Defining "bad merge"
A bad merge can mean: you merged the wrong branch, you resolved conflicts incorrectly, the merge introduced a regression, or you merged before review was complete. Each has a different fix. The key is acting fast and using the right tool.
Case 1: not yet pushed
If the merge is local-only, undo it cleanly:
git reset --hard ORIG_HEAD
ORIG_HEAD records the pre-merge HEAD; this command rewinds the branch to before the merge. Add HEAD@{1} if ORIG_HEAD has been overwritten.
Case 2: pushed, others have not pulled
If you can confirm no one pulled, force-push the rewind:
git reset --hard ORIG_HEAD
git push --force-with-lease
Coordinate via chat first. Force-push on shared branches is a teamwork activity.
Case 3: pushed, others have pulled
Now history rewriting is dangerous. Use revert instead:
git revert -m 1 <merge-sha>
-m 1 tells revert to undo the merge by reapplying main's pre-merge state, treating parent 1 as the canonical line. The result is a new commit that undoes the merge's effect.
Re-merging after a revert
The next gotcha: if you simply re-merge the original branch, Git considers it already merged and does nothing. To re-merge, first revert the revert:
git revert <revert-sha>
# or rebase the feature branch and merge again
git checkout feature/login
git rebase main
git checkout main
git merge feature/login
Case 4: bad conflict resolution
If the merge mechanics were correct but conflict resolution introduced bugs, fix forward with a regular commit:
git checkout main
# ...edit the affected files...
git commit -m "Fix conflict resolution from merge of feature/login"
Mark the original merge in the commit message for traceability.
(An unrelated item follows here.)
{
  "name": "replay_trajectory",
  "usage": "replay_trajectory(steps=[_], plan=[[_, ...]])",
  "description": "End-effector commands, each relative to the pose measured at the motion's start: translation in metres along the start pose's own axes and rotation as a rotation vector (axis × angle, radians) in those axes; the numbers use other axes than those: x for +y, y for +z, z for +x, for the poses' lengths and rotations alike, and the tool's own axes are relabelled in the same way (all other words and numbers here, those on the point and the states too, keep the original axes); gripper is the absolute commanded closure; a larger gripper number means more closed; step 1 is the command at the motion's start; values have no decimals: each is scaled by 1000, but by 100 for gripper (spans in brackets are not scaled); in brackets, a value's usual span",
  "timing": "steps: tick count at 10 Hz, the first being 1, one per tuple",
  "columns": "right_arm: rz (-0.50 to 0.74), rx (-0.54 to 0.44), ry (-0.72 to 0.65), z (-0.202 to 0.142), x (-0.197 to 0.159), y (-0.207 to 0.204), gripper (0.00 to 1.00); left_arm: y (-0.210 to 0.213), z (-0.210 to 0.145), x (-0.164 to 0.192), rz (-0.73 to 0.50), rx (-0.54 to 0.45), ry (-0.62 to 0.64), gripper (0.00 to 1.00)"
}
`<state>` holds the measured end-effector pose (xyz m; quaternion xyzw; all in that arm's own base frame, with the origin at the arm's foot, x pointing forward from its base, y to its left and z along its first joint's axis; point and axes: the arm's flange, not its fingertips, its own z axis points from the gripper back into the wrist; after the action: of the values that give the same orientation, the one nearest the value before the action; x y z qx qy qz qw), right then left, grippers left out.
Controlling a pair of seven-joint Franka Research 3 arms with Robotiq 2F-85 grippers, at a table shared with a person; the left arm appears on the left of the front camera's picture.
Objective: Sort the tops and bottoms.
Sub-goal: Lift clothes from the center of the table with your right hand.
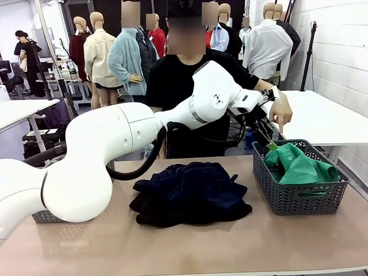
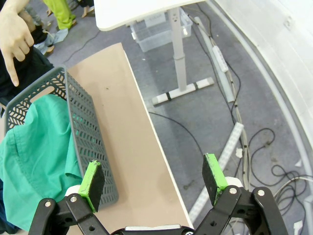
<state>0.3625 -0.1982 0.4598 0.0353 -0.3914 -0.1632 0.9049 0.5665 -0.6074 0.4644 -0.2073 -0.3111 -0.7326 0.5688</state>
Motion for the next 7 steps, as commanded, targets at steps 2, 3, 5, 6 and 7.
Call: replay_trajectory(steps=[2,3,5,6,7], plan=[[9,4,1,-2,-3,-2,0,82,-14,8,257,111,-18,0],[9,4,1,-2,-3,-2,0,145,-34,6,443,233,-7,0],[9,4,1,-2,-3,-2,0,255,-77,-27,822,352,192,0],[9,4,1,-2,-3,-2,0,289,-101,-65,923,423,284,0],[9,4,1,-2,-3,-2,0,320,-126,-105,1062,433,414,0]])
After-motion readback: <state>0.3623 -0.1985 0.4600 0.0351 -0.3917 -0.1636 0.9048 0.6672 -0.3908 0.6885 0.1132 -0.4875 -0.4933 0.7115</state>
Case 5: merged the wrong branch
Local-only:
git reset --hard ORIG_HEAD
git merge correct-branch
Already pushed: revert as in Case 3, then merge the correct branch.
Inspecting a merge
git log -1 --format=fuller --stat HEAD
git show -m HEAD # show as separate diffs against each parent
git diff HEAD^1 HEAD # what the merge added vs main side
git diff HEAD^2 HEAD # what the merge added vs feature side
Avoiding bad merges
- Always use
--no-ffon long-lived branches;--ff-onlyon short ones. - Configure CI to run on the merge result, not just the branch tip.
- Use
git mergetoolfor tricky conflicts; eyeballing is error-prone. - Run tests immediately after every merge.
The recovery toolkit
ORIG_HEAD- automatically set before merges, resets, rebases.git reflog- records every HEAD movement.git revert -m- undo a merge by creating a new commit.git push --force-with-lease- safer force push.
Bad merges feel catastrophic in the moment. They are not. Pause, identify which case applies, pick the right tool, and recover.